La société UBEEQO INTERNATIONAL est spécialisée dans la location de voitures en libre-service pour particuliers et professionnels[3] via une plateforme (application ou site internet).

La CNIL a décidé d’opérer un contrôle entre mai et juin 2020, qui fut d’abord réalisé en ligne, puis au moyen de l’envoi d’un questionnaire. Le 22 octobre 2021, un rapport détaillant les manquements au RGPD a été notifié à la société UBEEQO. Classiquement, la délibération de la CNIL commence par justifier sa qualité d’autorité chef de fil et par qualifier la société UBEEQO de responsable de traitement, avant de détailler les manquements majeurs au RGPD.

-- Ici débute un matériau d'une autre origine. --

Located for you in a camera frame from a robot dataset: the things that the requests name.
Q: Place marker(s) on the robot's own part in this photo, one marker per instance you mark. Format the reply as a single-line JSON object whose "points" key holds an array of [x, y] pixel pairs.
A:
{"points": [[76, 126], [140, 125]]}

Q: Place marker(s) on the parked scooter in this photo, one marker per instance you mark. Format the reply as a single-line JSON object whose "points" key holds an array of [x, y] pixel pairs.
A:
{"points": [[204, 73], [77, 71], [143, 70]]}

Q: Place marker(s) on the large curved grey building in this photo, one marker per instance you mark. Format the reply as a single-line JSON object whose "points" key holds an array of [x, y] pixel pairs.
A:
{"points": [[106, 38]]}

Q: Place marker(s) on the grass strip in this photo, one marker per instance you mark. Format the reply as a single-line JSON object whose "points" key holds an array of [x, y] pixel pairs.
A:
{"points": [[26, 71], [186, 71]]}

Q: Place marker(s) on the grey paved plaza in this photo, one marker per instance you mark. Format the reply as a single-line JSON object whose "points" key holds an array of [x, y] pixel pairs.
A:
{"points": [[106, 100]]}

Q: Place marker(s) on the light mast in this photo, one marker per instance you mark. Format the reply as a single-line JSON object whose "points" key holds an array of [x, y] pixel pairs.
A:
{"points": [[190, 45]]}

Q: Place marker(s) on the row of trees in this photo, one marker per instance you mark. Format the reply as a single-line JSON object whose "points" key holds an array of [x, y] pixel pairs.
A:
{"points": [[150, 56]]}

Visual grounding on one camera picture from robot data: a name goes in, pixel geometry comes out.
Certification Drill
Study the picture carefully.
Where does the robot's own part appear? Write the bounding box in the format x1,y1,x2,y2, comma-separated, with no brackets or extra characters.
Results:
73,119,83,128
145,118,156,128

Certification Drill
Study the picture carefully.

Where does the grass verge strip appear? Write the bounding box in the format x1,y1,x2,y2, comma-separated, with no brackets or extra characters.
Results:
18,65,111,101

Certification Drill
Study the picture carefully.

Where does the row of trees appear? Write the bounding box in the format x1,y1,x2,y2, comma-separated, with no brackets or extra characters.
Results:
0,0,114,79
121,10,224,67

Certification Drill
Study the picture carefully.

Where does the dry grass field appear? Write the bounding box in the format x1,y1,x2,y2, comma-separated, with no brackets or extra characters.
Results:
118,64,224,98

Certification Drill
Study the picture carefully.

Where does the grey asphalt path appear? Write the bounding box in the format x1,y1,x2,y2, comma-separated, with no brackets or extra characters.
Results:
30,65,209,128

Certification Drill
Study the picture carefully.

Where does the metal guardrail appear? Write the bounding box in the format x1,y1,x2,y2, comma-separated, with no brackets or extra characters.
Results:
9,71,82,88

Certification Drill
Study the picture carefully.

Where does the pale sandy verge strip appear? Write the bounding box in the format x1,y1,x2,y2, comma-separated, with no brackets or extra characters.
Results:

  1. Minimisation des données

Le contrôle de la CNIL a permis de déterminer que la collecte des données de géolocalisation avait lieu automatiquement tous les 500 mètres, lorsque le moteur s’allumait ou s’éteignait, et lorsque les portières s’ouvraient ou se fermaient. Les équipes opérationnelles disposaient également d’un bouton permettant de rafraîchir la position du véhicule et de le localiser en temps réel. UBEEQO justifiait ces collectes comme nécessaires aux trois finalités suivantes : gestion de flotte et des contrats de location (maintenance/performance), traçabilité lors de vols de véhicules, et assistance en cas d’accident.

Conformément à l’article 5.1.c du RGPD, la commission restreinte a réalisé une analyse de la proportionnalité des collectes et traitements vis-à-vis du principe de minimisation des données via 3 axes principaux correspondant aux finalités précédemment énoncées.

Le point de départ du raisonnement de la rapporteure est clair : « aucune des finalités avancées par la société ne justifie une collecte quasi permanente des données de géolocalisation au cours de la location d’un véhicule. »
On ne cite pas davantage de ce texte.